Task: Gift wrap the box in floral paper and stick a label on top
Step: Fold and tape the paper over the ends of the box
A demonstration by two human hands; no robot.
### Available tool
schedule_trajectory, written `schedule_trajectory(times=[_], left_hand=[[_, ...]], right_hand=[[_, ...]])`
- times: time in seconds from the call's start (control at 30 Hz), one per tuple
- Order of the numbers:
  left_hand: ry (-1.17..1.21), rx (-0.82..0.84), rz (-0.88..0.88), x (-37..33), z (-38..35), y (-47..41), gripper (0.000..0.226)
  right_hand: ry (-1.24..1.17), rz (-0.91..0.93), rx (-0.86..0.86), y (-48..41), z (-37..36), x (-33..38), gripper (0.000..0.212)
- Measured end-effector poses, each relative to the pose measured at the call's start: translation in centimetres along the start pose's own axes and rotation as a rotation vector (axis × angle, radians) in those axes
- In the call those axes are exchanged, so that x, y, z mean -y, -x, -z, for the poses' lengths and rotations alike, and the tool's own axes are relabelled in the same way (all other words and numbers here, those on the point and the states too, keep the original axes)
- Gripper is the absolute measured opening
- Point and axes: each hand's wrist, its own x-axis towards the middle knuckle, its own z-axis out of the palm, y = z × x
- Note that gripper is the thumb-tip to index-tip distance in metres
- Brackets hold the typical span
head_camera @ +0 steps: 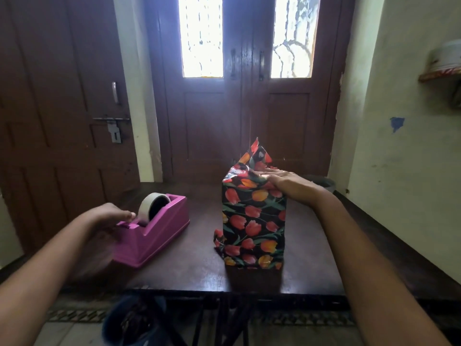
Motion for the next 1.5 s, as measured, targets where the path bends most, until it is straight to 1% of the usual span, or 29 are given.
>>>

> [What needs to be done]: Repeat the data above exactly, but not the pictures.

> [Response]:
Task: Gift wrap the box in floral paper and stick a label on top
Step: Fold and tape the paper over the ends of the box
A demonstration by two human hands; no robot.
### Available tool
schedule_trajectory, written `schedule_trajectory(times=[_], left_hand=[[_, ...]], right_hand=[[_, ...]])`
- times: time in seconds from the call's start (control at 30 Hz), one per tuple
- Order of the numbers:
  left_hand: ry (-1.17..1.21), rx (-0.82..0.84), rz (-0.88..0.88), x (-37..33), z (-38..35), y (-47..41), gripper (0.000..0.226)
  right_hand: ry (-1.24..1.17), rz (-0.91..0.93), rx (-0.86..0.86), y (-48..41), z (-37..36), x (-33..38), gripper (0.000..0.212)
- Measured end-effector poses, each relative to the pose measured at the call's start: translation in centimetres along the start pose's own axes and rotation as a rotation vector (axis × angle, radians) in those axes
- In the call those axes are exchanged, so that x, y, z mean -y, -x, -z, for the poses' lengths and rotations alike, and the tool's own axes are relabelled in the same way (all other words and numbers here, those on the point and the states too, keep the original axes)
- Gripper is the absolute measured opening
- Point and axes: each hand's wrist, its own x-axis towards the middle knuckle, its own z-axis out of the palm, y = z × x
- Note that gripper is the thumb-tip to index-tip distance in metres
- Brackets hold the typical span
head_camera @ +0 steps: 
Motion for the next 1.5 s, as measured, targets where the path bends most, until it is straight to 1% of the usual span, or 29 are given.
>>>

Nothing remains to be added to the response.